■ **Work to be completed**:
Among the lines of the material, copy those that hold the string "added".

▼

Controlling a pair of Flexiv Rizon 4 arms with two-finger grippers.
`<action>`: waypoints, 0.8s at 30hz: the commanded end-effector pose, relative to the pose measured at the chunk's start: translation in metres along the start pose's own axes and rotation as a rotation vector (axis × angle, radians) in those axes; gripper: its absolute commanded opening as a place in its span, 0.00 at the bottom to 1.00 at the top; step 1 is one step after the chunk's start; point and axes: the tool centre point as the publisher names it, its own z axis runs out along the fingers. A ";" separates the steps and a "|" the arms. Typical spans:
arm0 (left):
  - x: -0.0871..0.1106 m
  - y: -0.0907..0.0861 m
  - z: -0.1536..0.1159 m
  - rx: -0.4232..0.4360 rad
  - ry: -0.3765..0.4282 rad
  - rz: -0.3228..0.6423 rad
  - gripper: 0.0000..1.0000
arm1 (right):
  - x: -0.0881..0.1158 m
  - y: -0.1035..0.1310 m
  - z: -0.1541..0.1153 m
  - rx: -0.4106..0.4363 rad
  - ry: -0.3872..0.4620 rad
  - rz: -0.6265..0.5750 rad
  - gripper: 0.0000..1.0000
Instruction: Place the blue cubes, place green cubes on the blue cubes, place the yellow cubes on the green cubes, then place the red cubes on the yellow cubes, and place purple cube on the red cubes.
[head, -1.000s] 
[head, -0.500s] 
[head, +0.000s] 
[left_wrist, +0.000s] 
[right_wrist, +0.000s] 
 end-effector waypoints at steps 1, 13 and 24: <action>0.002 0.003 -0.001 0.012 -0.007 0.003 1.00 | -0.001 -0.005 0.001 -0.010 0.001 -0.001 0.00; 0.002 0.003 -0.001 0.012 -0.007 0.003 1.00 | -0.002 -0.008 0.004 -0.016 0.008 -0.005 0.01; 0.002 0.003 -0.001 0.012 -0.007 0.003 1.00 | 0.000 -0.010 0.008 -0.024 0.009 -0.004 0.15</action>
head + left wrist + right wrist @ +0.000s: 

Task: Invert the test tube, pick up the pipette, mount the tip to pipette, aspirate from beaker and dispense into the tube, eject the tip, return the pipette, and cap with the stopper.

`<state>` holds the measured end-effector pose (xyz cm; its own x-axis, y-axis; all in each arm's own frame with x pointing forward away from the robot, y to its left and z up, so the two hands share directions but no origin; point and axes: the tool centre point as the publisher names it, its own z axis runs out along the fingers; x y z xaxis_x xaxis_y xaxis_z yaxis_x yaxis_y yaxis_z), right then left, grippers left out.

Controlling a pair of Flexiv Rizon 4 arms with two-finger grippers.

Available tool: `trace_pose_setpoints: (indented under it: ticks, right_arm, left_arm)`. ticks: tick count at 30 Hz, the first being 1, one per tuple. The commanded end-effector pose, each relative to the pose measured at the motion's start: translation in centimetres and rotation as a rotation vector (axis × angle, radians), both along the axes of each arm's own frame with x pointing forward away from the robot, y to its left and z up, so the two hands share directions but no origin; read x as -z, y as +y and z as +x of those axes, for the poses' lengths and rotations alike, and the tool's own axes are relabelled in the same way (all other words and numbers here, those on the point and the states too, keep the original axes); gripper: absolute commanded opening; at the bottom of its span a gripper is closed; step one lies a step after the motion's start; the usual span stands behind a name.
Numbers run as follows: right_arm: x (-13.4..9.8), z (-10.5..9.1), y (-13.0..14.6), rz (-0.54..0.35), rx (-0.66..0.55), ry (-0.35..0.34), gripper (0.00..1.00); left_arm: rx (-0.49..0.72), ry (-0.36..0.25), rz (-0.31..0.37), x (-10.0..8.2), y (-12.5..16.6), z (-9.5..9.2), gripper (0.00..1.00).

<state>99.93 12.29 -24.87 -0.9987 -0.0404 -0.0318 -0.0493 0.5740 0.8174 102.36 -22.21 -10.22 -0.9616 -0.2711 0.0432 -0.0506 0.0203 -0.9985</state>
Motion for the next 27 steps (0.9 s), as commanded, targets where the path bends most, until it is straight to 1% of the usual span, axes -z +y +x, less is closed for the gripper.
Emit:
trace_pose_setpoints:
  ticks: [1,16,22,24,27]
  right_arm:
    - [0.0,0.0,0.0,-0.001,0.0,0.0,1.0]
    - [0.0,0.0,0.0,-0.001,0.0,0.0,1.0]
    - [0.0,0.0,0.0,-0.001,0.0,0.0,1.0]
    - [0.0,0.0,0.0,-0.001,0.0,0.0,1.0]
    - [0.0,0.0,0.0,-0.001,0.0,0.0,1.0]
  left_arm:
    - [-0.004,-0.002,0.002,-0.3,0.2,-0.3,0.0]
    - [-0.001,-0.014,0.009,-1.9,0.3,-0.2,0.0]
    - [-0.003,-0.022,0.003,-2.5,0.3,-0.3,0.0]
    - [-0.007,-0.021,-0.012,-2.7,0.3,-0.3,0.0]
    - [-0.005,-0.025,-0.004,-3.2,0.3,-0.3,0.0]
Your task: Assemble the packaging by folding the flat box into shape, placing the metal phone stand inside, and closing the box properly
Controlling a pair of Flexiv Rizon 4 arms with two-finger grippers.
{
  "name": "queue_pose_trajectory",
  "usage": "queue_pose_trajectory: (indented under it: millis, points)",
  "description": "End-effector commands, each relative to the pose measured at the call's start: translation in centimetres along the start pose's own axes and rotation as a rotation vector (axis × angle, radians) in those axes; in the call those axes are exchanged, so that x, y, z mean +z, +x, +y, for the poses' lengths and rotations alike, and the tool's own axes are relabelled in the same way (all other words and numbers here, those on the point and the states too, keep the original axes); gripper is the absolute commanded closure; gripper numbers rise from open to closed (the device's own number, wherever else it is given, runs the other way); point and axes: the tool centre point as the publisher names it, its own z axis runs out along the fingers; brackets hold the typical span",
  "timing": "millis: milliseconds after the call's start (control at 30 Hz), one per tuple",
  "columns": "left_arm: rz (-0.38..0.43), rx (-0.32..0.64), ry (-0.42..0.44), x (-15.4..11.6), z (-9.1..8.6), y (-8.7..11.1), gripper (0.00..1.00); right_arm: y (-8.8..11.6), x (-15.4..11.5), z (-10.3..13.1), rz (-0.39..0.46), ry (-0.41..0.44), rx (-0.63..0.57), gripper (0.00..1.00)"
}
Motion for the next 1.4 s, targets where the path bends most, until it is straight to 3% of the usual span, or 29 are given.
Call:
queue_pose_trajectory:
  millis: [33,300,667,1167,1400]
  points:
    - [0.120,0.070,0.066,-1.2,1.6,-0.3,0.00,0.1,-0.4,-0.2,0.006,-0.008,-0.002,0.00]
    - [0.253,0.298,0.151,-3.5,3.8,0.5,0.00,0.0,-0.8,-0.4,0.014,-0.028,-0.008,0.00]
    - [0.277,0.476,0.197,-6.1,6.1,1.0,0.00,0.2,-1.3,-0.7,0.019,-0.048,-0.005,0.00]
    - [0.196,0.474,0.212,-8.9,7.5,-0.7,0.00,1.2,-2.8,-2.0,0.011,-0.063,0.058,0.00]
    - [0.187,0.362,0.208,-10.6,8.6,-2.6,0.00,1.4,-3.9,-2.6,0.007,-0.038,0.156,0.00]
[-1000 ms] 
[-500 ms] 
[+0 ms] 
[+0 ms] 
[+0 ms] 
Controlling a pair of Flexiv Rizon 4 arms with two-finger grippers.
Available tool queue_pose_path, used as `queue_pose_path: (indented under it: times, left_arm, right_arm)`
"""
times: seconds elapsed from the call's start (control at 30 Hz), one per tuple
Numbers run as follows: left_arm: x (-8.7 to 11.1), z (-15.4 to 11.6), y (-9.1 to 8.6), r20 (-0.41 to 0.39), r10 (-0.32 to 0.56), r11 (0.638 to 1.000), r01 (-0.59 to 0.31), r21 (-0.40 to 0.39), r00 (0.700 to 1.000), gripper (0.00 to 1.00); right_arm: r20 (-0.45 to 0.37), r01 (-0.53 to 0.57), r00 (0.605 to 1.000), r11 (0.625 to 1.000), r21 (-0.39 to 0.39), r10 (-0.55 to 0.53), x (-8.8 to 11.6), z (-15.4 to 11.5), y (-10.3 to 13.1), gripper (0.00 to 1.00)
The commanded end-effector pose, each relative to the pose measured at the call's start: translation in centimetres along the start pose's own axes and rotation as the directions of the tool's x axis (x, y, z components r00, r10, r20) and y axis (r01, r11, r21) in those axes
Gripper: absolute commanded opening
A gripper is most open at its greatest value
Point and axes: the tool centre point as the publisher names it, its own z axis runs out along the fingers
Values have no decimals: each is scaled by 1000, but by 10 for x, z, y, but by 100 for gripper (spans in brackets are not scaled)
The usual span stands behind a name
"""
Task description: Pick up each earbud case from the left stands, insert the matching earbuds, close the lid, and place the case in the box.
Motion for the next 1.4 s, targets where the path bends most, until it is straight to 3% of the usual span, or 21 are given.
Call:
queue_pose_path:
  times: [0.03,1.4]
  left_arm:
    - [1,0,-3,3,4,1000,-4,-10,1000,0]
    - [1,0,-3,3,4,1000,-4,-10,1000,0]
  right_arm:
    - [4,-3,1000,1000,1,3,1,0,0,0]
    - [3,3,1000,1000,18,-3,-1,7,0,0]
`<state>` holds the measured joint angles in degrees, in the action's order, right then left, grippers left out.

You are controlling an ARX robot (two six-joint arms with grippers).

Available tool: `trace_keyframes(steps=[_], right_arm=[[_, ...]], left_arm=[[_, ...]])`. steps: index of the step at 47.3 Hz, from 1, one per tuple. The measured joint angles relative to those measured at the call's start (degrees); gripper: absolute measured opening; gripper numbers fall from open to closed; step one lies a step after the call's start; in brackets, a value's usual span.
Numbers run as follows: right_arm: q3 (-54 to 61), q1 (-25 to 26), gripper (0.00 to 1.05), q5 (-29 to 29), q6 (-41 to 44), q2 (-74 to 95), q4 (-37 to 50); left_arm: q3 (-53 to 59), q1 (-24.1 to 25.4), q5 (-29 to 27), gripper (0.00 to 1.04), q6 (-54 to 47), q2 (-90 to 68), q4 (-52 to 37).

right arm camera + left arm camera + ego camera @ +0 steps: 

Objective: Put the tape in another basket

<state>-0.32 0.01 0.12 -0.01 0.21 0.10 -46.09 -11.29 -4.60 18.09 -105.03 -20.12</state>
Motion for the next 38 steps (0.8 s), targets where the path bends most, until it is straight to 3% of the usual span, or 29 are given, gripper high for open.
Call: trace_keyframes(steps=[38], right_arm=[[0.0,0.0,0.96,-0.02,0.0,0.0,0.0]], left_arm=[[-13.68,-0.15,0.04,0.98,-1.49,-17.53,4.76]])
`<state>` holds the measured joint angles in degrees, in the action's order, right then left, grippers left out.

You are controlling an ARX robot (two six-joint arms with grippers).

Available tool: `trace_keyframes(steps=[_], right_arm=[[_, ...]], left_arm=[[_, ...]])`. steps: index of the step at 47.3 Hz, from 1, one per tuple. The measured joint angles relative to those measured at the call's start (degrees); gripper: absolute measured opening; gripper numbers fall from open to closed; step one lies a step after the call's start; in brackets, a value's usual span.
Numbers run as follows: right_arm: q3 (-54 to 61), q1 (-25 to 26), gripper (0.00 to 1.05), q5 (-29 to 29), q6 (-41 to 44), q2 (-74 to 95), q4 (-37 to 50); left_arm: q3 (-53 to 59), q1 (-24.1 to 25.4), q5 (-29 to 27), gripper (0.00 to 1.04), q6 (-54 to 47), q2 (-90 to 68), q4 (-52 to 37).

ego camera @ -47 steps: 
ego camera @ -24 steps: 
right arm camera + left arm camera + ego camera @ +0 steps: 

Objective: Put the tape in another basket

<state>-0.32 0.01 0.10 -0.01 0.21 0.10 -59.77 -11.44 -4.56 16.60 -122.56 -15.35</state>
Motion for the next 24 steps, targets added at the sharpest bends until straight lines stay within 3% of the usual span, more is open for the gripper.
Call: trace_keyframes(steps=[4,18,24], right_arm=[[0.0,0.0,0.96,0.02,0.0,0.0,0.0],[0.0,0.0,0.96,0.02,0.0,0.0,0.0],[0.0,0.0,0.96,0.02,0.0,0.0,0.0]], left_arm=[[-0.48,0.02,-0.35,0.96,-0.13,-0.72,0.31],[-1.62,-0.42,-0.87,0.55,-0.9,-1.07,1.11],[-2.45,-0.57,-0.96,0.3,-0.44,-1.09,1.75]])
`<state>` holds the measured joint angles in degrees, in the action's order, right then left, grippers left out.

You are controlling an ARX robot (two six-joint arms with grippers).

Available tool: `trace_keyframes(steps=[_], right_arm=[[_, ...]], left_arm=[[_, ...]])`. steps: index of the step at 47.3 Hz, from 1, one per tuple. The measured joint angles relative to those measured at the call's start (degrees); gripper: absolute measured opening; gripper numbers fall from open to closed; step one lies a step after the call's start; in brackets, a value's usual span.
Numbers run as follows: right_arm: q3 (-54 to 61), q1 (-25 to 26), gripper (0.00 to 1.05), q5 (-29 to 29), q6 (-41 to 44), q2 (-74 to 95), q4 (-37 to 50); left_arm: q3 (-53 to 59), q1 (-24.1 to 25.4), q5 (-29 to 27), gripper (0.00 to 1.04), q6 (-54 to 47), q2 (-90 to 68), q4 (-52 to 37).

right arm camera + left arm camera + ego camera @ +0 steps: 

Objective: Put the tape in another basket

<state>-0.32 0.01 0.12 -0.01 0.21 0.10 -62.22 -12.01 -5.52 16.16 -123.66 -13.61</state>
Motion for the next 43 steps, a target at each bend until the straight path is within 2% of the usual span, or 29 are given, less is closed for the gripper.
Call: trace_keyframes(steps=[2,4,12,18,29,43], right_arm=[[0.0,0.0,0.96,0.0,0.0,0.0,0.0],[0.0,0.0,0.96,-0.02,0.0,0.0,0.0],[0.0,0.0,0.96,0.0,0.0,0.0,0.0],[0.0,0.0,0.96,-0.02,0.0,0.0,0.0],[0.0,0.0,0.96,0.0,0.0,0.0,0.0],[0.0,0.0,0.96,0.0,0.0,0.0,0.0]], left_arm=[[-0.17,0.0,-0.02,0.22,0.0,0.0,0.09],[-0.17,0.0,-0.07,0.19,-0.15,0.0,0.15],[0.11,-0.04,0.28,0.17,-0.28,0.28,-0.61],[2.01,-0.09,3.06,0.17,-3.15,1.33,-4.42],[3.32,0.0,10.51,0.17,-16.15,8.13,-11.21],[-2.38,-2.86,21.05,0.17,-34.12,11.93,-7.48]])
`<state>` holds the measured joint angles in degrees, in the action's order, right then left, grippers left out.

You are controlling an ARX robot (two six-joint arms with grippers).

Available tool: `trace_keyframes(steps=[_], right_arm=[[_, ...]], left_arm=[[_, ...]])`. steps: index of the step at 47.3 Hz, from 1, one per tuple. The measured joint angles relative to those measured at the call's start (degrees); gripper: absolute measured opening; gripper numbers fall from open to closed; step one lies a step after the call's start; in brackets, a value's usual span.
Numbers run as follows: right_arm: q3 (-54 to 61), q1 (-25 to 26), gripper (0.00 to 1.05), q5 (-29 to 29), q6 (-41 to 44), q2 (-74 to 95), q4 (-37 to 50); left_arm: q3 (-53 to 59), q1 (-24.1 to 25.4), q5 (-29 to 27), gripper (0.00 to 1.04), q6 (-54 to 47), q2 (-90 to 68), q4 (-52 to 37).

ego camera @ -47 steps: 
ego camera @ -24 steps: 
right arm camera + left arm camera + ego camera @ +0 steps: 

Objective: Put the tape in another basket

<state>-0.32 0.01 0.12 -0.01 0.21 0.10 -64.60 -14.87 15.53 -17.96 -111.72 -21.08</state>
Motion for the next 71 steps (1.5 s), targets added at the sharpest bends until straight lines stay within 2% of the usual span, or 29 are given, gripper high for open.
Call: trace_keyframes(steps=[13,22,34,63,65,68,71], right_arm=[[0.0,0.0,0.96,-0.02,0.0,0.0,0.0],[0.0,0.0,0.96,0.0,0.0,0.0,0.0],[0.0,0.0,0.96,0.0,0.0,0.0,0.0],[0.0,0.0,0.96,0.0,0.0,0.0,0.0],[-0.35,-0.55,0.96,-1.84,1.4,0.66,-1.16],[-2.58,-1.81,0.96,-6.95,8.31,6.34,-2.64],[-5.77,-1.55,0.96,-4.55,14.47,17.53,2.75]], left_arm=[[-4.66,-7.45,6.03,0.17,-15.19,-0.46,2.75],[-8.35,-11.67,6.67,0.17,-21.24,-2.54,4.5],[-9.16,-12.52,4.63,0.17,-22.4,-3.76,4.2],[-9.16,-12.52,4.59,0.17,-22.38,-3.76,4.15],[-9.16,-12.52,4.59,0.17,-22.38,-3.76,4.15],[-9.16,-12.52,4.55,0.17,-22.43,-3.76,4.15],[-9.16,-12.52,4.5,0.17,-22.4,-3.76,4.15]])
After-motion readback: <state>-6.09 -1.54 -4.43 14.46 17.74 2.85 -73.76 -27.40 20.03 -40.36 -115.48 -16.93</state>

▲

■ **Problem solution**:
Motion for the next 24 steps, targets added at the sharpest bends until straight lines stay within 3% of the usual span, more is open for the gripper.
Motion for the next 71 steps (1.5 s), targets added at the sharpest bends until straight lines stay within 2% of the usual span, or 29 are given, gripper high for open.

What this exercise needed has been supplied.